ADR-007: AEGIS AWS Deployment Architecture¶
Status: Accepted Date: 2026-02-10 Decision Makers: joshuakirby Supersedes: None (first deployment architecture decision)
Context¶
AEGIS Governance is a production-complete SDK (1859 tests, 94.55% coverage at the time of this ADR) with CDK infrastructure defined but not yet deployed. All code — CLI, MCP server, Prometheus exporter, Grafana dashboards, Docker Compose — exists and works locally. Five ROADMAP items (17-20a) are blocked on "infrastructure" because no AWS resources have been provisioned.
Key Constraints¶
- MCP server cannot run on Lambda — MCP servers use stdio or long-lived HTTP connections incompatible with Lambda's request-response model (confirmed via AWS re:Post and Cloudflare MCP docs)

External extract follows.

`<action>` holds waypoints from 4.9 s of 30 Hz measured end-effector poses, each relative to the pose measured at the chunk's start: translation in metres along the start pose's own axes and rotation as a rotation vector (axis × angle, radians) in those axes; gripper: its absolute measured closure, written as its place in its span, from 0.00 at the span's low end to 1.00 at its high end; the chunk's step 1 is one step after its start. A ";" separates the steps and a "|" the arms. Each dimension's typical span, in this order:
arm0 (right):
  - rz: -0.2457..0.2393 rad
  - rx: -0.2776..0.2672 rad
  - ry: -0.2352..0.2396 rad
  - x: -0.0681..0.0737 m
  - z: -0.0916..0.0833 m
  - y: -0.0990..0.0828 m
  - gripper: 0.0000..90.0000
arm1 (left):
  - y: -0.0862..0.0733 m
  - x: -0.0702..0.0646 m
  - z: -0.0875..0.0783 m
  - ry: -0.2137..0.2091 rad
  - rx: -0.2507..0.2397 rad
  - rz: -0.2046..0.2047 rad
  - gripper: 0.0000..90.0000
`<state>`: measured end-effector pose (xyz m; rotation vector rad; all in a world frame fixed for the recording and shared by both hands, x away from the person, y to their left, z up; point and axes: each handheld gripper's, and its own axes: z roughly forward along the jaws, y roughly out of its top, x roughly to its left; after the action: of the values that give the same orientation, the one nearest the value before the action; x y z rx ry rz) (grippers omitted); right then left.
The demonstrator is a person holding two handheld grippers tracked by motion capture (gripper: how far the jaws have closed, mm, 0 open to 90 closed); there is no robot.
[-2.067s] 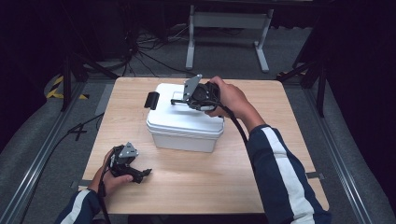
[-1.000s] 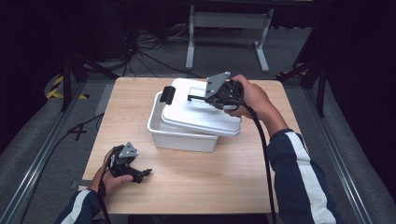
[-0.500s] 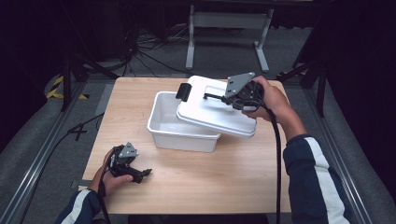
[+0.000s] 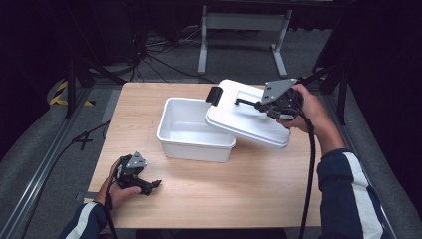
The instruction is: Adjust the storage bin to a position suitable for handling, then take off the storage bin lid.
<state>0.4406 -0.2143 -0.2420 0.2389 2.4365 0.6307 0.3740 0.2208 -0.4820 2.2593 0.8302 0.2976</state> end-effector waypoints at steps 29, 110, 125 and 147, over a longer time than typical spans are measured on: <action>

- Gate evaluation is request-response —
pcw_decide()takes a context, evaluates gates, returns a decision in <1 second - Expected traffic: ~1,770 requests/month (Lambda cost breakeven vs ECS is ~145K requests/month)
- AEGIS must be a standalone product — not a Libertas-Core subsystem
- Libertas-Core has existing VPC/KMS/AMP — shared infrastructure is available
Decision¶
Deploy AEGIS as a hybrid Lambda + ECS architecture:
- Tier 1 (Lambda): Gate evaluation (
pcw_decide()) behind API Gateway with IAM auth - Tier 2 (ECS Fargate): MCP server as a long-lived container with HTTP transport, internal ALB, and ADOT sidecar for Prometheus → AMP
- Tier 3 (pip): SDK distribution via PyPI (
pip install aegis-governance)
Architecture Diagram¶
API Gateway (REST, IAM auth)
├── POST /evaluate → Lambda (aegis-evaluate)

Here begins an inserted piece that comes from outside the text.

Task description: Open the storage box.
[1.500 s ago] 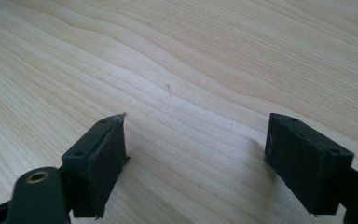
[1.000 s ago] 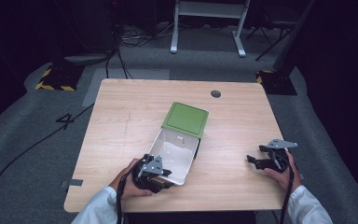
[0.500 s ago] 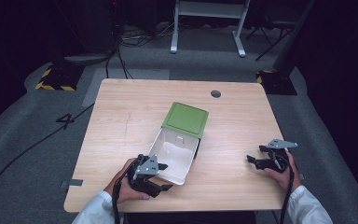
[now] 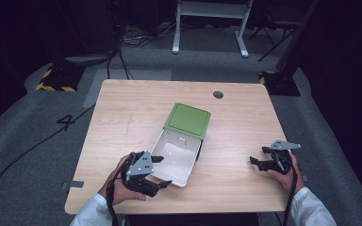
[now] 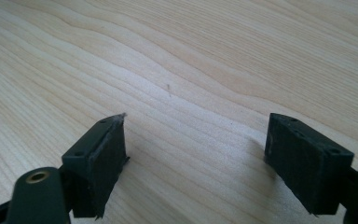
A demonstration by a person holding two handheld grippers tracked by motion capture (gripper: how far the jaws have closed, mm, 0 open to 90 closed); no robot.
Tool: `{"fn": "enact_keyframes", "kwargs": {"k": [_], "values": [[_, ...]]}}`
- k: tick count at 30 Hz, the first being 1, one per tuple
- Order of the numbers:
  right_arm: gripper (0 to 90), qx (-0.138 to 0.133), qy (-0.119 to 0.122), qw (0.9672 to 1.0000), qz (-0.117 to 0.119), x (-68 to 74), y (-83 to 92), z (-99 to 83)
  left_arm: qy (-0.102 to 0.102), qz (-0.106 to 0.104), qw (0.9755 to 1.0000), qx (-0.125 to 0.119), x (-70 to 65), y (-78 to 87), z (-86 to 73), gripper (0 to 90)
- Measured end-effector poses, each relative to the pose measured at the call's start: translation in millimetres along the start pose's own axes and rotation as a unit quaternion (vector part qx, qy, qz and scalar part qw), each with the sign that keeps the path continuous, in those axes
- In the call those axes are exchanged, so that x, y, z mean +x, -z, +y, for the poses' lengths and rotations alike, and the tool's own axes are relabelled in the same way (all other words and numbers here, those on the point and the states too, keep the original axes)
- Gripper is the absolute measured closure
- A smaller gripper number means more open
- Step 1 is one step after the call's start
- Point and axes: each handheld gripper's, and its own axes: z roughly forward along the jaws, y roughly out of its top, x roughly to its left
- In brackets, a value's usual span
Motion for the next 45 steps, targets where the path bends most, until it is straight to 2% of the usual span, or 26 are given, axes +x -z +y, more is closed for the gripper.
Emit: {"fn": "enact_keyframes", "kwargs": {"k": [2, 10, 17, 26, 30, 35, 37, 39, 42, 45], "values": [[20.6, 0.000, 0.000, 1.0000, 0.000, 0.1, 0.0, 0.0, -0.001, 0.013, 0.9999, 0.000, 2.1, 3.1, -0.6, 20.7], [20.6, 0.000, 0.000, 1.0000, 0.000, 0.0, 0.0, 0.0, 0.021, 0.055, 0.9982, -0.011, 13.3, 16.5, -7.1, 20.1], [20.6, 0.000, 0.000, 1.0000, 0.000, 0.0, 0.0, 0.0, 0.025, 0.088, 0.9958, -0.001, 22.8, 24.6, -15.4, 19.4], [20.6, 0.000, 0.000, 1.0000, 0.000, 0.0, 0.0, 0.0, 0.027, 0.135, 0.9904, 0.011, 32.5, 34.8, -26.2, 19.5], [20.6, 0.000, 0.000, 1.0000, 0.001, -0.1, 0.2, -0.2, 0.032, 0.152, 0.9875, 0.026, 37.5, 37.6, -34.2, 19.7], [20.6, 0.000, 0.000, 1.0000, 0.001, 0.0, 0.2, -0.2, 0.037, 0.164, 0.9846, 0.048, 45.7, 35.4, -46.2, 19.9], [20.6, 0.000, 0.000, 1.0000, 0.001, 0.0, 0.3, -0.2, 0.044, 0.168, 0.9832, 0.057, 49.2, 33.2, -52.1, 20.2], [20.6, 0.000, 0.000, 1.0000, 0.001, 0.0, 0.3, -0.3, 0.049, 0.177, 0.9806, 0.068, 52.7, 30.5, -58.8, 20.3], [20.6, 0.000, 0.000, 1.0000, 0.001, -0.1, 0.3, -0.2, 0.070, 0.174, 0.9793, 0.077, 59.1, 28.4, -68.6, 19.4], [20.6, 0.000, 0.000, 1.0000, 0.001, 0.0, 0.3, -0.2, 0.082, 0.176, 0.9771, 0.087, 64.5, 27.4, -76.9, 19.2]]}}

├── POST /risk-check → Lambda
└── GET /health → Lambda
Internal ALB (:80) → ECS Fargate
├── aegis-mcp-server (HTTP :8080, metrics :9090)
│ ├── POST /mcp (JSON-RPC 2.0, single + batch)

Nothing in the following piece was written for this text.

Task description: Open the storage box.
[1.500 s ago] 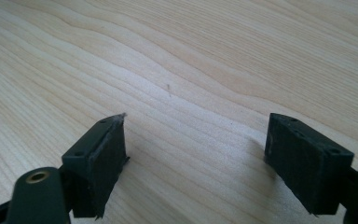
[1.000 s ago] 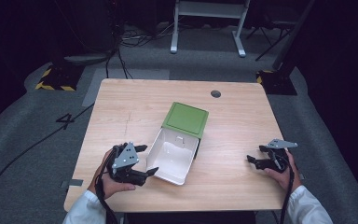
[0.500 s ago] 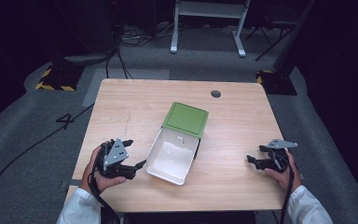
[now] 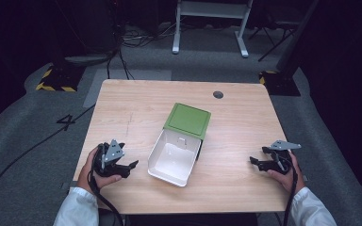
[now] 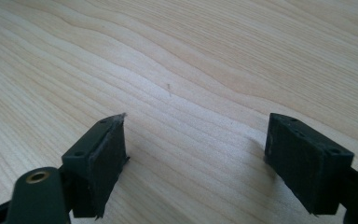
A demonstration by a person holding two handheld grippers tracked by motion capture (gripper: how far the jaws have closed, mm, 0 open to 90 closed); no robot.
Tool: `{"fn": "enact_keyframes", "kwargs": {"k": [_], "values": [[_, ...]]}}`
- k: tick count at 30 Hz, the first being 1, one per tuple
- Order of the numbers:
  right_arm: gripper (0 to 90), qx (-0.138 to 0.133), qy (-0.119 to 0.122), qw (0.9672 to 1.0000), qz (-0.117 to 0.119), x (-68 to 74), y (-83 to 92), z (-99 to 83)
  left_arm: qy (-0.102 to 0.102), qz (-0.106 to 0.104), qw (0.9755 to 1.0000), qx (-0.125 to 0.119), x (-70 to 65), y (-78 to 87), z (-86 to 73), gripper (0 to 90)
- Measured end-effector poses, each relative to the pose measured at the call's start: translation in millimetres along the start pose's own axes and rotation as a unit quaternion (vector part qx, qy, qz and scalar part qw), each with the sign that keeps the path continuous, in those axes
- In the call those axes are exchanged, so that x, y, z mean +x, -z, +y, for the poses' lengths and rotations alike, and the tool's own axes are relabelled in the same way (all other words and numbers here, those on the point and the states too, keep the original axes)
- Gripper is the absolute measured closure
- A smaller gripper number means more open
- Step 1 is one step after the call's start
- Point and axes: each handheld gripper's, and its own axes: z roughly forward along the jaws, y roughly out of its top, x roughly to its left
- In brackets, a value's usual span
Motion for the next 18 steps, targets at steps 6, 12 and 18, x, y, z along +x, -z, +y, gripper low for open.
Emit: {"fn": "enact_keyframes", "kwargs": {"k": [6, 12, 18], "values": [[20.6, 0.000, 0.000, 1.0000, 0.000, 0.0, 0.0, 0.0, 0.009, 0.000, 0.9996, 0.028, 6.9, -9.8, -10.3, 19.3], [20.7, 0.000, 0.000, 1.0000, 0.001, -0.2, 0.0, 0.0, 0.023, 0.003, 0.9989, 0.042, 11.6, -18.1, -19.1, 20.5], [20.6, 0.000, 0.001, 1.0000, 0.002, -0.4, 0.0, 0.0, 0.037, -0.010, 0.9982, 0.046, 12.0, -25.5, -24.0, 19.8]]}}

│ ├── GET /health (200 OK)
│ └── GET /mcp (405 — SSE not implemented)
└── adot-collector (sidecar → AMP remote write) [optional]
DynamoDB (workflow state)
Secrets Manager (BIP-322 keys)
S3 (audit logs)
Alternatives Considered¶
1. Lambda-Only¶
- Pro: Simplest, cheapest for low traffic
- Con: Cannot run MCP server (stdio/streaming incompatible with Lambda)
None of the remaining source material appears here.